There are issues, of course. If any of the major distribution outlets for indie books fails, what happens to those authors’ products? Clever entrepreneurs have stepped in to develop digital tools like “funnels” and automated email lists to take books directly from authors to readers. Smaller presses and operations like Chingola package tools like editing and cover design for independent authors. Just as indie music rendered the traveling musician’s car trunk and guitar case their major distribution points, so Amazon, Apple Books, and BookFunnel have both eased and increased the writer’s workload.
Welcome to the new world of publishing.
Oh — about my story title. Because the “Art Merchant” is just a cog, though a repugnant one, in a larger criminal machine, the author leaves it open whether DS Penman and her colleagues are genuinely shut of him and his far-reaching network. As with the recurring villains in LJ Ross, Louise Penny, Arthur Conan Doyle, and so many others, the saga isn’t over until it is over, and maybe not even then.
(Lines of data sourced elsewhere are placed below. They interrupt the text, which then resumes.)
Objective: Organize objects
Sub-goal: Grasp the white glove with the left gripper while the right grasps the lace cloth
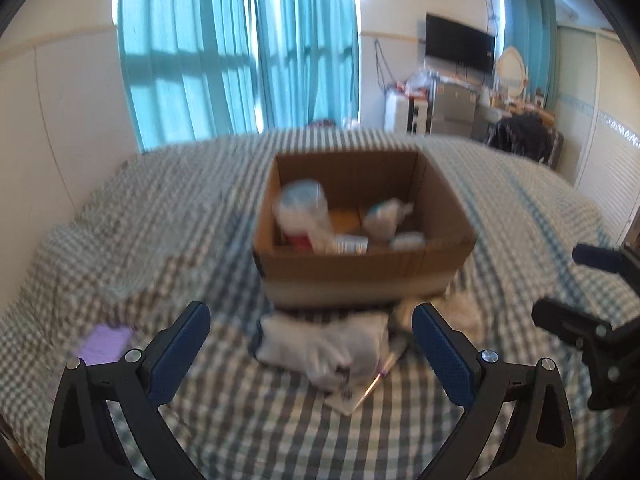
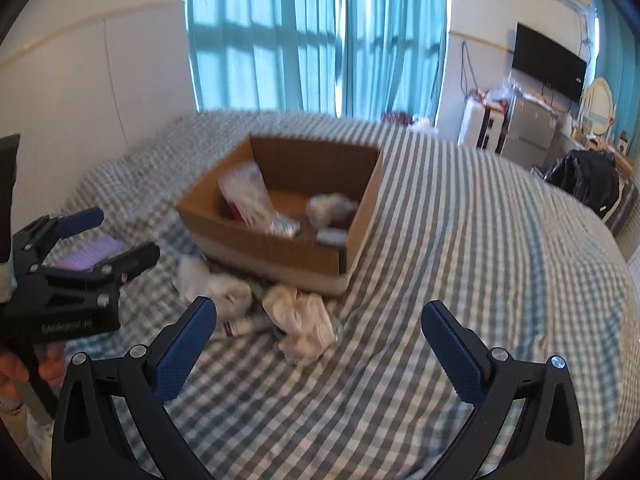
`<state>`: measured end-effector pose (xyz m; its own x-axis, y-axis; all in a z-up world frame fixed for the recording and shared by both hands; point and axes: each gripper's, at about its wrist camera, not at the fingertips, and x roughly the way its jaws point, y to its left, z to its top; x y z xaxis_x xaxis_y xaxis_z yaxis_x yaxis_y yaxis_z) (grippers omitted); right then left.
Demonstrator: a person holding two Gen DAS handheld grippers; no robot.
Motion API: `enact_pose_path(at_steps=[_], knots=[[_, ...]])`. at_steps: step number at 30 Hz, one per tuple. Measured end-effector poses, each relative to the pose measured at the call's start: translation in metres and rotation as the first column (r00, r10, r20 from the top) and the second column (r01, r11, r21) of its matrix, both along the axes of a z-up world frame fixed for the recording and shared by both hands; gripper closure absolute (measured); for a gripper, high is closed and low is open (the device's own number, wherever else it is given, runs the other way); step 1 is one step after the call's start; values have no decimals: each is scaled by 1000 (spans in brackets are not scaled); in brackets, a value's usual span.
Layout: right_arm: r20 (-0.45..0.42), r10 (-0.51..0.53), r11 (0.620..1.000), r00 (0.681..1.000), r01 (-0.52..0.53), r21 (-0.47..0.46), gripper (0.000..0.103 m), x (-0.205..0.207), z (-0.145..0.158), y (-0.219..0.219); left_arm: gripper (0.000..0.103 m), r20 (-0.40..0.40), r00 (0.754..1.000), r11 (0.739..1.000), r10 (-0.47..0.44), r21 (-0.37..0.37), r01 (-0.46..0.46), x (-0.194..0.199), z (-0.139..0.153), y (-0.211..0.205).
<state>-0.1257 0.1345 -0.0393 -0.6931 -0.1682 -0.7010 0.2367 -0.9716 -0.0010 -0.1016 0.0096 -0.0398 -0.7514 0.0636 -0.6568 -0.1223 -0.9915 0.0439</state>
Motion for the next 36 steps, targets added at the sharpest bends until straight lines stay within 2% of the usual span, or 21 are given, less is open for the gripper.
enact_pose_path(at_steps=[4,9,11,13,16,18,22,25,27,28,30,33,36], knots=[[32,-10,1000,999,10,15,2,-19,-27,-5,0,71,997,1000,-5,-9,6,-13,-40,1],[105,-11,1000,994,11,-2,19,-45,-58,-7,0,135,990,999,-46,-3,47,-33,-73,7],[140,2,1000,990,-1,-9,30,-53,-72,-8,0,146,987,998,-61,8,61,-42,-81,9],[179,25,1000,983,-21,-23,52,-59,-85,-10,0,147,986,997,-78,24,75,-48,-89,10],[214,44,999,976,-40,-21,72,-63,-99,-13,0,149,984,994,-102,47,96,-51,-98,8],[218,50,999,975,-44,-30,76,-62,-101,-14,0,151,982,992,-117,64,108,-52,-103,7],[224,48,998,973,-41,-37,76,-59,-103,-14,4,148,980,989,-133,86,121,-51,-106,4],[226,42,999,973,-34,-35,77,-52,-103,-12,18,130,982,990,-139,47,134,-43,-101,7],[221,36,999,975,-30,-32,80,-45,-101,-11,36,128,980,989,-149,23,147,-37,-97,10],[216,34,999,976,-29,-28,82,-42,-99,-10,38,130,980,989,-150,18,149,-34,-95,10],[201,30,999,979,-28,-17,84,-34,-93,-11,49,138,979,989,-150,15,149,-29,-92,9],[178,38,999,983,-35,-17,85,-22,-82,-13,57,147,979,990,-138,36,135,-19,-85,1],[146,59,998,988,-60,1,85,-8,-68,-20,61,161,980,993,-114,48,107,-6,-77,-7]])
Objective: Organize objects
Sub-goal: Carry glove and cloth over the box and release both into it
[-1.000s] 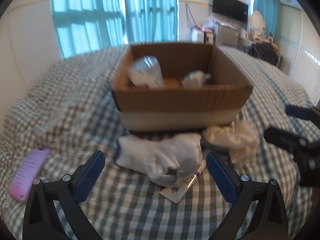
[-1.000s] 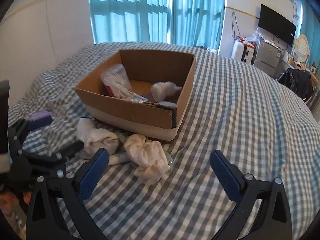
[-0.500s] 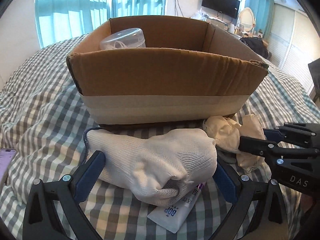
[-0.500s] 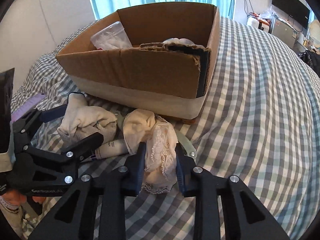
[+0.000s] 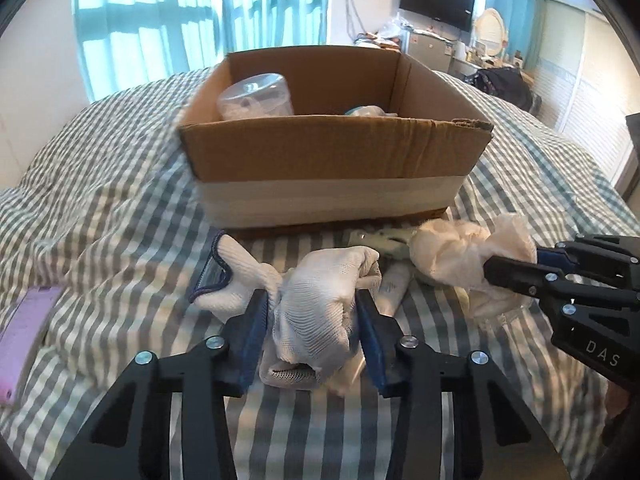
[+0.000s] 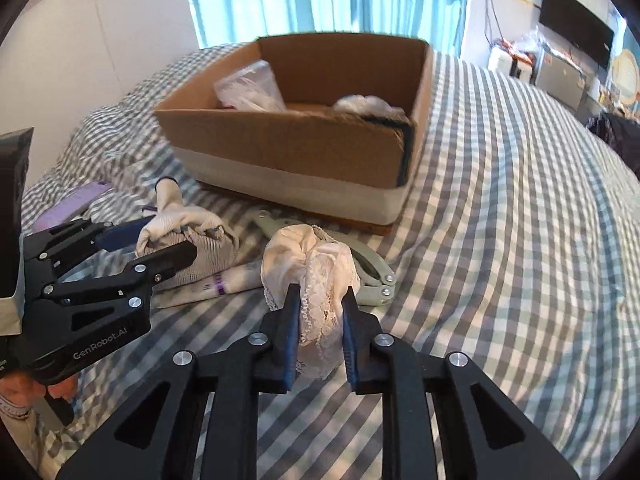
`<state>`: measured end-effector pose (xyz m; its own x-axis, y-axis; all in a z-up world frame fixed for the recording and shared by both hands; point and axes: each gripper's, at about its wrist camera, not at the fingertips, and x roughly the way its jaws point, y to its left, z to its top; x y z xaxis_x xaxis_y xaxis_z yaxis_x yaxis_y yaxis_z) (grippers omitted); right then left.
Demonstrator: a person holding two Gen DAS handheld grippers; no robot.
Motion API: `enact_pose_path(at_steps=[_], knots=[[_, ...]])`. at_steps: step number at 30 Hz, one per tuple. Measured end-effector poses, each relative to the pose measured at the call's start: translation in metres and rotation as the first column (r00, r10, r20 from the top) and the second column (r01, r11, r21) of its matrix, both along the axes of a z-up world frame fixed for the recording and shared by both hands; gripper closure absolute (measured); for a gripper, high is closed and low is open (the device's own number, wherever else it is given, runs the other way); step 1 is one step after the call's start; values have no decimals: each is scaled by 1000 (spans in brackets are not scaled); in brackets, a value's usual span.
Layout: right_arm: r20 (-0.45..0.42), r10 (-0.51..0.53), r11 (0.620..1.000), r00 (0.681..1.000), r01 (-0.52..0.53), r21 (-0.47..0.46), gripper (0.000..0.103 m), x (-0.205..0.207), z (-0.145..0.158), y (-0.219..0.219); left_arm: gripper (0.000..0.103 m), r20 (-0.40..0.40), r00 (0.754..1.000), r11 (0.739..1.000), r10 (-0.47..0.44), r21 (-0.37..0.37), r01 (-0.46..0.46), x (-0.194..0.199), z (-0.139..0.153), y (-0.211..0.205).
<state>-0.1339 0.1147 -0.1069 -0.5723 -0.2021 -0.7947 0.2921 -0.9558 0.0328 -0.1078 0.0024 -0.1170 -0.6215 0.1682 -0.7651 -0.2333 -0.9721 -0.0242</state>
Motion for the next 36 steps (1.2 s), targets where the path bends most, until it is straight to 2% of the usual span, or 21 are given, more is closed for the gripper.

J. K. Flynn her- or himself (I’m betting on the former) is maddeningly elusive. There is a note on [her] website, and at the end of each book, explaining that “I spent over ten years as a frontline police officer in the UK….My time in law enforcement made me want to write a crime fiction character with an authentic voice, raw and unvarnished. D.S. Esther Penman is that voice” (The Art Merchant, “About the Author”).
A hearty welcome to J. K. Flynn and her(?) character DS Penman. Fingers crossed for a third installment in this excellent series.